* YOUR GOAL *
Below is a listing. Output every line of it exactly.

* RECORDS SUPPLIED *

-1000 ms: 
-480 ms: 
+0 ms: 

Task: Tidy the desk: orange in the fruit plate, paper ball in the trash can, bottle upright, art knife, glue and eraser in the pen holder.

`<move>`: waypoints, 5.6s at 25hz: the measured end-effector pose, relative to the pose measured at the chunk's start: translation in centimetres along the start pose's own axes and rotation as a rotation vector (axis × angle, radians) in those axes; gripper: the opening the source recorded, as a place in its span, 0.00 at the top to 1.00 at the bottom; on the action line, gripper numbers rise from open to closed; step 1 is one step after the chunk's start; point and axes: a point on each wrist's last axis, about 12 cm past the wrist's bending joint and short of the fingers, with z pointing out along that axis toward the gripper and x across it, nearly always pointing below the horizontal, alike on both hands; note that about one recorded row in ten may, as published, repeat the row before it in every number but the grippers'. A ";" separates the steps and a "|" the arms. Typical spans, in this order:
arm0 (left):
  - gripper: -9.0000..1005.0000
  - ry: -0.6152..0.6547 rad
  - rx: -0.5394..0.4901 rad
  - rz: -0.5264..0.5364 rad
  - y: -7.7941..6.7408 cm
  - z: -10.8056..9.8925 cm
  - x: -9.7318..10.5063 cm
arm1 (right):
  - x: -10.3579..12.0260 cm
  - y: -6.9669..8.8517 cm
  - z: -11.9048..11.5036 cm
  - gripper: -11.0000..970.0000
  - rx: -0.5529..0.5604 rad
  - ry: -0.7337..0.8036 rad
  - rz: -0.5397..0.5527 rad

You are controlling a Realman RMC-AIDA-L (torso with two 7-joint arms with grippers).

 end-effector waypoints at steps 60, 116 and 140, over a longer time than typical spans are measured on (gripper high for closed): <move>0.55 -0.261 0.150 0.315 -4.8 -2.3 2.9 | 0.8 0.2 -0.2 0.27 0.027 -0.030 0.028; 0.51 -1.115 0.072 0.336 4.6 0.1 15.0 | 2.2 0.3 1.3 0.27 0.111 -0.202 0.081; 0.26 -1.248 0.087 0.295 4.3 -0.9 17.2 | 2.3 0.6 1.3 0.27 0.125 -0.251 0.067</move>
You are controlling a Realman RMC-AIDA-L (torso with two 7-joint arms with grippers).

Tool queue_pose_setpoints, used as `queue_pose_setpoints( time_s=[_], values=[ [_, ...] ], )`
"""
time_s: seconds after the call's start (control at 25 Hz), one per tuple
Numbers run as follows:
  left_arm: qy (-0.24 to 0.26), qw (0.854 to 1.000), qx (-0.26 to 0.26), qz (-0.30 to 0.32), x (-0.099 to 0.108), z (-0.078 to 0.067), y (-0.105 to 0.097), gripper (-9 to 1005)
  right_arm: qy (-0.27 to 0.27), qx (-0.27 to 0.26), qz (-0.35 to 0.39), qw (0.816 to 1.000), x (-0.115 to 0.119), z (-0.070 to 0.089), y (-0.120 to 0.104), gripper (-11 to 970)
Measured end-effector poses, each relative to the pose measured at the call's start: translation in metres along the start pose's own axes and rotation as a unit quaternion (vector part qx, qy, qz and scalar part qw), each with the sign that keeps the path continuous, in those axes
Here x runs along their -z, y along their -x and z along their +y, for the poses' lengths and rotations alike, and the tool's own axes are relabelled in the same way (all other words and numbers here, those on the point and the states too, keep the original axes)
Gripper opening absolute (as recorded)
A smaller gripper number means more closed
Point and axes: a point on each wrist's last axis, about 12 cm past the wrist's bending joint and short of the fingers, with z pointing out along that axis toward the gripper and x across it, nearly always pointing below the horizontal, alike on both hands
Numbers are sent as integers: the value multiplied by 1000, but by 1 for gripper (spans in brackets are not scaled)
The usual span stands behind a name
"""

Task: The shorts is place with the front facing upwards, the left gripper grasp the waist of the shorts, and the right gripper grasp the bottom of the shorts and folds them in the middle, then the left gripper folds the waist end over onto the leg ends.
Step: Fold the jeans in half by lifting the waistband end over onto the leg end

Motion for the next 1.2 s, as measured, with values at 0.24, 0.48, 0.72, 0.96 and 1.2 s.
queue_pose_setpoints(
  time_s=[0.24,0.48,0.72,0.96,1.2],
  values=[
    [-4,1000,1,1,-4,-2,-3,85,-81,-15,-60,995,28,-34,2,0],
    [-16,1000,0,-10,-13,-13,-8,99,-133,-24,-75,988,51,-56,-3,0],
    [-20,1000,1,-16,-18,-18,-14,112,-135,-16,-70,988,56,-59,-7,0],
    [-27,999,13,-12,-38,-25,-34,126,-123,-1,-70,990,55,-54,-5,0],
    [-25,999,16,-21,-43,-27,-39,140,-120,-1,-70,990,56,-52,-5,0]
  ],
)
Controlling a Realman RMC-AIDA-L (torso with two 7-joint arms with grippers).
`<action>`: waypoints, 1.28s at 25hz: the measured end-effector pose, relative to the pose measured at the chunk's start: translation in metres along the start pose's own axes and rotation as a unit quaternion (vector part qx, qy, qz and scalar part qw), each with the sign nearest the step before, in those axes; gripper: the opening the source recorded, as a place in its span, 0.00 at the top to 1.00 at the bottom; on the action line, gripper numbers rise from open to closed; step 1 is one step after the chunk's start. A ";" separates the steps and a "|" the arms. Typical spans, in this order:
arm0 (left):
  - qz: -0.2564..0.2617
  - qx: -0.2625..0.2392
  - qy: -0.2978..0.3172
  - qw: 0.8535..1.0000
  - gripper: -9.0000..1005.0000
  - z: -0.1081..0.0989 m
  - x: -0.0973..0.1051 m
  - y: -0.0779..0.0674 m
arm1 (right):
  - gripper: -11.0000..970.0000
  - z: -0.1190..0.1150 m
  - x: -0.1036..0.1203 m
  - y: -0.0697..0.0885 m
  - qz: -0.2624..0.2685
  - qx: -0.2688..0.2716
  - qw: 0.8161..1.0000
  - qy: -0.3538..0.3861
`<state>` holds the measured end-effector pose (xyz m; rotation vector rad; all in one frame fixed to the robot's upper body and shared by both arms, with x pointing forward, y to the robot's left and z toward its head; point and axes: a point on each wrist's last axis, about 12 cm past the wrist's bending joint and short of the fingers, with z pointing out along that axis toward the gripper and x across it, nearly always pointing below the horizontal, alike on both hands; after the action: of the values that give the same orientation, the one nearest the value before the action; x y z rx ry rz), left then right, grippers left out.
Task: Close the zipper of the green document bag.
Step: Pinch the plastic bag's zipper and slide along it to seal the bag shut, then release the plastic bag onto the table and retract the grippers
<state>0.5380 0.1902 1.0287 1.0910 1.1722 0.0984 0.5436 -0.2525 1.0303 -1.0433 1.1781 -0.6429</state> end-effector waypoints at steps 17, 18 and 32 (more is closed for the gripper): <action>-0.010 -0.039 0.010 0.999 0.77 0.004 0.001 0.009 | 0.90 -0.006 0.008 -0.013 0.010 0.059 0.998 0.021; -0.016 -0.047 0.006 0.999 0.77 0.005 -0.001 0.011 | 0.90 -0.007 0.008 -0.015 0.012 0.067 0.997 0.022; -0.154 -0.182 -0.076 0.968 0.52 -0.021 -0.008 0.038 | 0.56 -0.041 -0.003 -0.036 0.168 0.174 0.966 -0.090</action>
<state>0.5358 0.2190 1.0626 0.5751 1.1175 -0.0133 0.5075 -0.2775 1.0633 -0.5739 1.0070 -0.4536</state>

* EXPECTED ANSWER *
-1000 ms: 
-480 ms: 
+0 ms: 

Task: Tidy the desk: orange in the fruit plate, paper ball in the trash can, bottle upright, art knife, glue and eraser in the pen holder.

`<move>`: waypoints, 5.6s at 25hz: the measured end-effector pose, relative to the pose measured at the chunk's start: translation in centimetres along the start pose's own axes and rotation as a rotation vector (axis × angle, radians) in those axes; gripper: the opening the source recorded, as a place in its span, 0.00 at the top to 1.00 at the bottom; on the action line, gripper numbers rise from open to closed; step 1 is one step after the chunk's start; point and axes: a point on each wrist's last axis, about 12 cm past the wrist's bending joint and short of the fingers, with z pointing out along that axis toward the gripper and x across it, nearly always pointing below the horizontal, alike on both hands; note that about one recorded row in ten may, as published, repeat the row before it in every number but the grippers'. A ";" separates the steps and a "|" the arms. Typical spans, in this order:
arm0 (left):
  - gripper: -9.0000..1005.0000
  - ry: -0.6152..0.6547 rad
  - rx: -0.5394..0.4901 rad
  - rz: -0.5264..0.5364 rad
  - y: -7.7941..6.7408 cm
  - z: -10.8056..9.8925 cm
  - x: -9.7318..10.5063 cm
arm1 (right):
  - x: -10.3579..12.0260 cm
  - y: -6.9669..8.8517 cm
  - z: -11.9048..11.5036 cm
  - gripper: -11.0000..970.0000
  - rx: -0.5529..0.5604 rad
  - ry: -0.7337..0.8036 rad
  - rz: -0.5397..0.5527 rad

You are controlling a Realman RMC-AIDA-L (torso with two 7-joint arms with grippers).

 end-effector waypoints at steps 60, 116 and 140, over a longer time than typical spans are measured on (gripper high for closed): <move>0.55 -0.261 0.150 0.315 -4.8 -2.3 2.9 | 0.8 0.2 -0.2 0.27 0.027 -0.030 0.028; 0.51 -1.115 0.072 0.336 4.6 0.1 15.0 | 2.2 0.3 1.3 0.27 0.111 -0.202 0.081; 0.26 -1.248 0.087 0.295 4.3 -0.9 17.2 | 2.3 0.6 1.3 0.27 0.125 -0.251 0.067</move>
You are controlling a Realman RMC-AIDA-L (torso with two 7-joint arms with grippers).

Tool queue_pose_setpoints, used as `queue_pose_setpoints( time_s=[_], values=[ [_, ...] ], )`
"""
time_s: seconds after the call's start (control at 25 Hz), one per tuple
Numbers run as follows:
  left_arm: qy (-0.24 to 0.26), qw (0.854 to 1.000), qx (-0.26 to 0.26), qz (-0.30 to 0.32), x (-0.099 to 0.108), z (-0.078 to 0.067), y (-0.105 to 0.097), gripper (-9 to 1005)
  right_arm: qy (-0.27 to 0.27), qx (-0.27 to 0.26), qz (-0.35 to 0.39), qw (0.816 to 1.000), x (-0.115 to 0.119), z (-0.070 to 0.089), y (-0.120 to 0.104), gripper (-11 to 970)
Measured end-effector poses, each relative to the pose measured at the call's start: translation in metres along the start pose's own axes and rotation as a unit quaternion (vector part qx, qy, qz and scalar part qw), each with the sign that keeps the path continuous, in those axes
Here x runs along their -z, y along their -x and z along their +y, for the poses' lengths and rotations alike, and the tool's own axes are relabelled in the same way (all other words and numbers here, those on the point and the states too, keep the original axes)
Gripper opening absolute (as recorded)
A smaller gripper number means more closed
Point and axes: a point on each wrist's last axis, about 12 cm past the wrist's bending joint and short of the fingers, with z pointing out along that axis toward the gripper and x across it, nearly always pointing below the horizontal, alike on both hands
Numbers are sent as integers: the value multiplied by 1000, but by 1 for gripper (spans in brackets are not scaled)
The usual span stands behind a name
"""

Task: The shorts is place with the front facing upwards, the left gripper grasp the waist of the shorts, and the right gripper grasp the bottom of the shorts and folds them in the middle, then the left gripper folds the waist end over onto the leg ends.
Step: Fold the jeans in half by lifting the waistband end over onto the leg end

Motion for the next 1.2 s, as measured, with values at 0.24, 0.48, 0.72, 0.96 and 1.2 s.
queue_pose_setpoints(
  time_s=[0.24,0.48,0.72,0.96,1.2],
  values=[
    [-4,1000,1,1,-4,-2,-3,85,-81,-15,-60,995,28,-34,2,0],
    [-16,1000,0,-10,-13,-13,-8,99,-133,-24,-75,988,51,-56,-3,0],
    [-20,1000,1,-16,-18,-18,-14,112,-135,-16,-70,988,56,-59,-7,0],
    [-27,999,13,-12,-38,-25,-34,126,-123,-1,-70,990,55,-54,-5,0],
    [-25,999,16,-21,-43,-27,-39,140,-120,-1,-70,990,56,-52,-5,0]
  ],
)
Controlling a Realman RMC-AIDA-L (torso with two 7-joint arms with grippers).
`<action>`: waypoints, 1.28s at 25hz: the measured end-effector pose, relative to the pose measured at the chunk's start: translation in metres along the start pose's own axes and rotation as a unit quaternion (vector part qx, qy, qz and scalar part qw), each with the sign nearest the step before, in those axes; gripper: the opening the source recorded, as a place in its span, 0.00 at the top to 1.00 at the bottom; on the action line, gripper numbers rise from open to closed; step 1 is one step after the chunk's start. A ";" separates the steps and a "|" the arms. Typical spans, in this order:
arm0 (left):
  - qz: -0.2564..0.2617
  - qx: -0.2625..0.2392
  - qy: -0.2978..0.3172
  - qw: 0.8535..1.0000
  - gripper: -9.0000..1005.0000
  - z: -0.1081..0.0989 m
  - x: -0.0973..0.1051 m
  - y: -0.0779..0.0674 m
arm1 (right):
  - gripper: -11.0000..970.0000
  - z: -0.1190..0.1150 m
  - x: -0.1036..0.1203 m
  - y: -0.0697..0.0885 m
  - qz: -0.2624..0.2685
  - qx: -0.2688..0.2716
  - qw: 0.8161..1.0000
  - qy: -0.3538..0.3861
`<state>` holds the measured end-effector pose (xyz m; rotation vector rad; all in one frame fixed to the robot's upper body and shared by both arms, with x pointing forward, y to the robot's left and z toward its head; point and axes: a point on each wrist's last axis, about 12 cm past the wrist's bending joint and short of the fingers, with z pointing out along that axis toward the gripper and x across it, nearly always pointing below the horizontal, alike on both hands; after the action: of the values that give the same orientation, the one nearest the value before the action; x y z rx ry rz), left then right, grippers left out.
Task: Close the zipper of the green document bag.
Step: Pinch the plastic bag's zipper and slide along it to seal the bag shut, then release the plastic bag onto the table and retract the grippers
<state>0.5380 0.1902 1.0287 1.0910 1.1722 0.0984 0.5436 -0.2525 1.0303 -1.0433 1.1781 -0.6429</state> end-effector waypoints at steps 17, 18 and 32 (more is closed for the gripper): <action>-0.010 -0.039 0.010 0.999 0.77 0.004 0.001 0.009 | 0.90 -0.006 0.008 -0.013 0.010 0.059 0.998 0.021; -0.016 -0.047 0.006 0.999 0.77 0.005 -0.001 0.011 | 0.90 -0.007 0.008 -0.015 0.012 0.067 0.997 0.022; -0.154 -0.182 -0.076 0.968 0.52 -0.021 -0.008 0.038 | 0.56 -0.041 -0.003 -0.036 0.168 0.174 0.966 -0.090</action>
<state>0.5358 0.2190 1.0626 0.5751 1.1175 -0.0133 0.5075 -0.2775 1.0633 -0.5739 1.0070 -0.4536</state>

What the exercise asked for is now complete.